- [GOAL OF THE EXERCISE]:
Would you please return every line from the listing that contains the word "water"?

··· MATERIAL FOR THIS TASK ···

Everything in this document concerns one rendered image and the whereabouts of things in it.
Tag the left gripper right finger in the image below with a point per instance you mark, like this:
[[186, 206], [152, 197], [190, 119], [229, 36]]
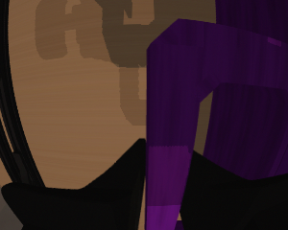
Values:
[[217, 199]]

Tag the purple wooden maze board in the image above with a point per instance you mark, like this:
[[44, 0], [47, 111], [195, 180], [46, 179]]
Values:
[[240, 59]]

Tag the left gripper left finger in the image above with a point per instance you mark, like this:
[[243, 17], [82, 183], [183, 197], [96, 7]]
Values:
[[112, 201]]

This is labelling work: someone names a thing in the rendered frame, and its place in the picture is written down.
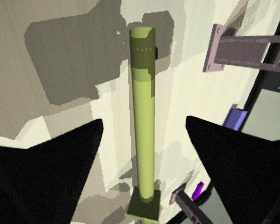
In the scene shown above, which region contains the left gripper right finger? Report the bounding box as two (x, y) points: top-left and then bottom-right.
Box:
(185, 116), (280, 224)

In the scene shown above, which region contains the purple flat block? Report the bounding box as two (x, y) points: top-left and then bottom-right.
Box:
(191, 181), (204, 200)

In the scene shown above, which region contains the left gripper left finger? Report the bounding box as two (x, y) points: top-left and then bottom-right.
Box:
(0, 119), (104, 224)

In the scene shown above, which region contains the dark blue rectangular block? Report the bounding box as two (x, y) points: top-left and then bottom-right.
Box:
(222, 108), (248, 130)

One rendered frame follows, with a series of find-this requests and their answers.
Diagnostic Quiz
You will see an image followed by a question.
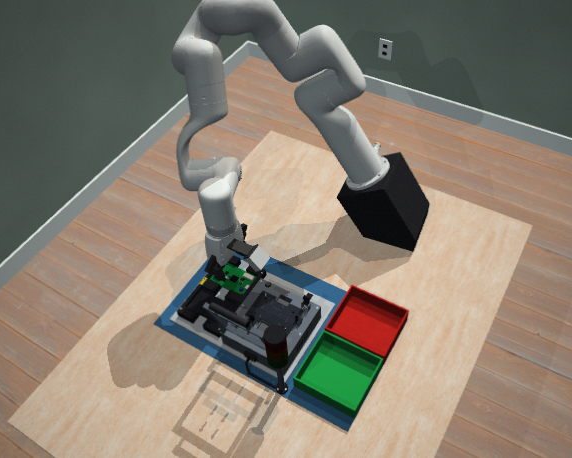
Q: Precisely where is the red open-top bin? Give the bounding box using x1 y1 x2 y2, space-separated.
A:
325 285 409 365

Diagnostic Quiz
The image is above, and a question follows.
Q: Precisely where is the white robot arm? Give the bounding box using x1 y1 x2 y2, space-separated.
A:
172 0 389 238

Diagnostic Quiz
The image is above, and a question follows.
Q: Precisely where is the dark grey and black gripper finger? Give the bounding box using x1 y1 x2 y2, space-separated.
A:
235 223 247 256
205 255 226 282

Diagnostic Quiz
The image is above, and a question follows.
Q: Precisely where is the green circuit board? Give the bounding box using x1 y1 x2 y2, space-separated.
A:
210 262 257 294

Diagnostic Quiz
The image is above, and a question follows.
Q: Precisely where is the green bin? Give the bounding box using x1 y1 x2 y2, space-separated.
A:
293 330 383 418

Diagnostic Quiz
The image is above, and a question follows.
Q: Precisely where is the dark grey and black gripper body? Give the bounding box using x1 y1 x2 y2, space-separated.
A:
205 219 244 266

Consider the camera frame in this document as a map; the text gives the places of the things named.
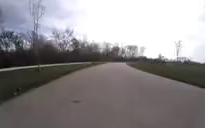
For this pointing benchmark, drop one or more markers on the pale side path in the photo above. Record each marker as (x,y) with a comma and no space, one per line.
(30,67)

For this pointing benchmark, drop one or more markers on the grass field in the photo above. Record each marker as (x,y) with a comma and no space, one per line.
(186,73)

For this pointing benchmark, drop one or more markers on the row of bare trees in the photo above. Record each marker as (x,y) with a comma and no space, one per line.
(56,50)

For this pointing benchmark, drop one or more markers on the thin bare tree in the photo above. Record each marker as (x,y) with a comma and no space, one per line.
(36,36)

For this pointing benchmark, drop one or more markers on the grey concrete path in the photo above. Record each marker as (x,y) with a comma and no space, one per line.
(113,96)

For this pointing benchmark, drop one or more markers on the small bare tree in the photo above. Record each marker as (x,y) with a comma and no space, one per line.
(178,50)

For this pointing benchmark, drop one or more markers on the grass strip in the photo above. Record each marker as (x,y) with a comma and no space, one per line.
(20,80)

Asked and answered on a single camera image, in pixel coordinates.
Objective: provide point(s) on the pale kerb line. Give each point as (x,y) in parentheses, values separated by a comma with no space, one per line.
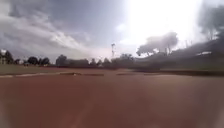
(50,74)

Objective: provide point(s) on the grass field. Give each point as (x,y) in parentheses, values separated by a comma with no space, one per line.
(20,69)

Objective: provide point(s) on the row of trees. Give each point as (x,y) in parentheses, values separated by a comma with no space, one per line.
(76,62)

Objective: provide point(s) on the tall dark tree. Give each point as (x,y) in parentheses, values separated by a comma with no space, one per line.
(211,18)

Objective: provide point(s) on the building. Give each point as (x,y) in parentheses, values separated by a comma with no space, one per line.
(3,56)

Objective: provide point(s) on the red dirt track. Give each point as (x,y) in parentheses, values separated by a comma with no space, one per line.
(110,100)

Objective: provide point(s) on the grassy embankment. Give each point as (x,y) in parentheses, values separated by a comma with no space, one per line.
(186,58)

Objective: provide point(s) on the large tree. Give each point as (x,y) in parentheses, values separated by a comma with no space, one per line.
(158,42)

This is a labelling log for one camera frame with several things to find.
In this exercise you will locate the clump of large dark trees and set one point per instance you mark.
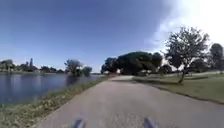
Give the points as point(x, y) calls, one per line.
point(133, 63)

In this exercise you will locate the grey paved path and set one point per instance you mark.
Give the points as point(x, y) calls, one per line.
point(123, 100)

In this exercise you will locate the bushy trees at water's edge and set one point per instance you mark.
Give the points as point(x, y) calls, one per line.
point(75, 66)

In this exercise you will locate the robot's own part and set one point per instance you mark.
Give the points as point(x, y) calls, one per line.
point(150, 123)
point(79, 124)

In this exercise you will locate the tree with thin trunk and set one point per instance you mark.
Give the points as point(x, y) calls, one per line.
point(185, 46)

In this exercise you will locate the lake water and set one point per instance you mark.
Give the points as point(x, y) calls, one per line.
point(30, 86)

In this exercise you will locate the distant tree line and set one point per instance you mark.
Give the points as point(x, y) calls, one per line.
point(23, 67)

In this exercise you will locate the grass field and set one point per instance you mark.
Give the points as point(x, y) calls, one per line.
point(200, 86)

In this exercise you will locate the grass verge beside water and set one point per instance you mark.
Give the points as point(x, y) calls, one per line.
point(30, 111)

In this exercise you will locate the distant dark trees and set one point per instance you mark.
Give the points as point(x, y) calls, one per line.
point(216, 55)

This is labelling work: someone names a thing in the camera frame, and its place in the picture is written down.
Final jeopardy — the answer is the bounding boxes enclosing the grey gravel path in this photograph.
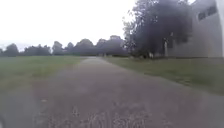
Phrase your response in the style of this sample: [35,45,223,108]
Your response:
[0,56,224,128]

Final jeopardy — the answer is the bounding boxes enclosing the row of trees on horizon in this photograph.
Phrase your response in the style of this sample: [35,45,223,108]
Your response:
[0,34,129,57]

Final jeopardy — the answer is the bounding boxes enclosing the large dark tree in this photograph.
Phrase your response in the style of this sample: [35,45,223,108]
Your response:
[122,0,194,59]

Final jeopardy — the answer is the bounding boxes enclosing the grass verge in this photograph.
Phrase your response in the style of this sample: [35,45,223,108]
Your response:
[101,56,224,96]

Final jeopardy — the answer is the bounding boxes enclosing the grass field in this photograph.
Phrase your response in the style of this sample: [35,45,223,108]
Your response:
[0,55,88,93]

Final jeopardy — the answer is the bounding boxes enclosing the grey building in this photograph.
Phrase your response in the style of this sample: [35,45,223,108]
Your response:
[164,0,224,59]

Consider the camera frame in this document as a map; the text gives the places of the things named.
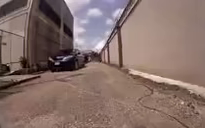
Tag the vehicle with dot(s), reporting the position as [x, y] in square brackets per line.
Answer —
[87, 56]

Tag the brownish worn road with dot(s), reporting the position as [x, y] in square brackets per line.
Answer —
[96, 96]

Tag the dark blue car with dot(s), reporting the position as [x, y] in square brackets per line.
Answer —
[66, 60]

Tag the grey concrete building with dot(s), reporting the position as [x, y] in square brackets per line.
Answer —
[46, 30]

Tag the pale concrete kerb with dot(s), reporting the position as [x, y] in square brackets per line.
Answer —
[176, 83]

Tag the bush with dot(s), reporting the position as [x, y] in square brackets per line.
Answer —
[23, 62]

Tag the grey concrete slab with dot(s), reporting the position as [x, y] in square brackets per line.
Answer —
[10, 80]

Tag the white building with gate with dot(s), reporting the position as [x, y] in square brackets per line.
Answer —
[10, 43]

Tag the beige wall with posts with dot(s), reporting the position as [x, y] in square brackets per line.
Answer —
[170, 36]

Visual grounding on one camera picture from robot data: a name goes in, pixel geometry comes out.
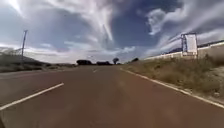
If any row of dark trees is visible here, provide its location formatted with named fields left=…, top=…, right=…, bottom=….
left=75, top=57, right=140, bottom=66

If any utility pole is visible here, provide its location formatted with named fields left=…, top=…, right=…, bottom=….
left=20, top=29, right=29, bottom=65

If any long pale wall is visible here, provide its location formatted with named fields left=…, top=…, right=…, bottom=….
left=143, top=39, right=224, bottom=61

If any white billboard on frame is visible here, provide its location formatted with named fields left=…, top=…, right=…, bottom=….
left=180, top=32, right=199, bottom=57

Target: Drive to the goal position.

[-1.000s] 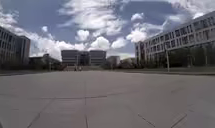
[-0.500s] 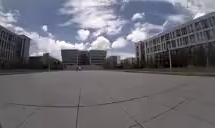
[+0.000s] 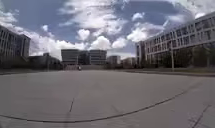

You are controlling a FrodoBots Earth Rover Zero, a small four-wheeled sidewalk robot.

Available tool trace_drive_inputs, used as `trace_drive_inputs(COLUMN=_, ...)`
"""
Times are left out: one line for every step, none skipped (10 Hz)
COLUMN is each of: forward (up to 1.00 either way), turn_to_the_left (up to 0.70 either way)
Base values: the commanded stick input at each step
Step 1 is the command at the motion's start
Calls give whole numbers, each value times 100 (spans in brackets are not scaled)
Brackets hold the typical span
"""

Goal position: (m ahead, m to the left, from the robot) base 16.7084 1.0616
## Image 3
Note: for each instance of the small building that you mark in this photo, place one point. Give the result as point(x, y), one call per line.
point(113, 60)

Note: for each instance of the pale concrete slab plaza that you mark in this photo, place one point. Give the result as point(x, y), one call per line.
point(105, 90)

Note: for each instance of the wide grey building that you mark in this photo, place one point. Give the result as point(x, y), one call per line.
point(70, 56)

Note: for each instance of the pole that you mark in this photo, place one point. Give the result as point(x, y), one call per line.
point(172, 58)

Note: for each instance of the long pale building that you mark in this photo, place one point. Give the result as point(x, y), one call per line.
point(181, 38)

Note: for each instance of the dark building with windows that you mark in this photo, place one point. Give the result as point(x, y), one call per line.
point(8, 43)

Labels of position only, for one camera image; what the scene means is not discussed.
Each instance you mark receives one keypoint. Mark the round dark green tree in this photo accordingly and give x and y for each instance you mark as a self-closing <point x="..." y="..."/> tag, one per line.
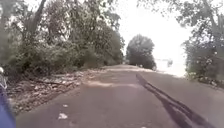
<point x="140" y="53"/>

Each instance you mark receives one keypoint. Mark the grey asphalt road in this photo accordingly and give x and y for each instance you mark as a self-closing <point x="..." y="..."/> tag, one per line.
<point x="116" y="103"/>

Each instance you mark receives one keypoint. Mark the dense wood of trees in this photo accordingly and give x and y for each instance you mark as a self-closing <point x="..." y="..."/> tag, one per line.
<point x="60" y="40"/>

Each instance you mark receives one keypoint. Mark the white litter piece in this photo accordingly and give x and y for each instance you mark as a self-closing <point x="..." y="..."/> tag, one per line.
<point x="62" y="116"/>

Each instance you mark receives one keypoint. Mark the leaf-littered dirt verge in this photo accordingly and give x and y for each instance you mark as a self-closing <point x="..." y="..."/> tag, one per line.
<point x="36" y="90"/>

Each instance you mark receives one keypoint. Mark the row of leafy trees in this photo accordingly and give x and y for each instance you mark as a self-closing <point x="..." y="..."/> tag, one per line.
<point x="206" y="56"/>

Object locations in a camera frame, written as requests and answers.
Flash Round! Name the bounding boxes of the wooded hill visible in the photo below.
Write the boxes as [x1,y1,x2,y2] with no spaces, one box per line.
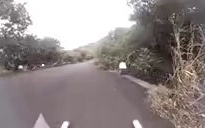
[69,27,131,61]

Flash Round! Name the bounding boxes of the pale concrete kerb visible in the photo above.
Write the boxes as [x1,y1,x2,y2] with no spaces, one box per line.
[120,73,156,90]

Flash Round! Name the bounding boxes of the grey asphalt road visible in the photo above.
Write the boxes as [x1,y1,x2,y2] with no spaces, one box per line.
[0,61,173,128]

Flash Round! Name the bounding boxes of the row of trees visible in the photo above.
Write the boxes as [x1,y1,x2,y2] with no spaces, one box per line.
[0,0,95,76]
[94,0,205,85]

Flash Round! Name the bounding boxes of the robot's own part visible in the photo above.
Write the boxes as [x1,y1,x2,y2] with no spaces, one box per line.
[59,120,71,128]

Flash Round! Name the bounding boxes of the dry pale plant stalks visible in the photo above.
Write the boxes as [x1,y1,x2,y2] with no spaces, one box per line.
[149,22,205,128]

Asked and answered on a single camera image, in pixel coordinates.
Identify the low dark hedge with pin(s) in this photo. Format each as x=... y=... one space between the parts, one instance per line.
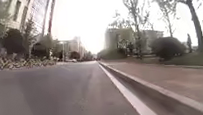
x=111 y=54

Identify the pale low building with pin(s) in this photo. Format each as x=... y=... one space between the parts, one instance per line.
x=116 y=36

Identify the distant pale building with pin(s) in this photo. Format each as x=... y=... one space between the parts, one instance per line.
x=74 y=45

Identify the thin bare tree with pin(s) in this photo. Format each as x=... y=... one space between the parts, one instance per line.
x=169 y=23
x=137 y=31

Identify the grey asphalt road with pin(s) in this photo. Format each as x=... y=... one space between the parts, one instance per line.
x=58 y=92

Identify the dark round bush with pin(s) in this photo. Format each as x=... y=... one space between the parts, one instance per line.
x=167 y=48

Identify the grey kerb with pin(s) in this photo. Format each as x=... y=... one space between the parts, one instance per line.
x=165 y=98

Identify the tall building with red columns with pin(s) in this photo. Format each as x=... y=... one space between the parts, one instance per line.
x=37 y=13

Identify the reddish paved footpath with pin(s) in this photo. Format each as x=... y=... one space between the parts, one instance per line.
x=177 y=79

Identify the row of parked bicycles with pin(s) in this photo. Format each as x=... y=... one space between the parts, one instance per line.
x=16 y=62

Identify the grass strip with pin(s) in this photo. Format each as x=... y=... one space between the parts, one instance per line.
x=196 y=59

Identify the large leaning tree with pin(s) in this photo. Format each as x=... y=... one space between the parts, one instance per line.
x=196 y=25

···

- [RESULT OF THIS EXERCISE]:
In this exercise you will locate the bushy trees at water's edge and set one point per instance you mark.
In this exercise you will locate the lake water and set one point per instance you mark.
In this exercise you will locate the grass verge beside water and set one point per instance you mark.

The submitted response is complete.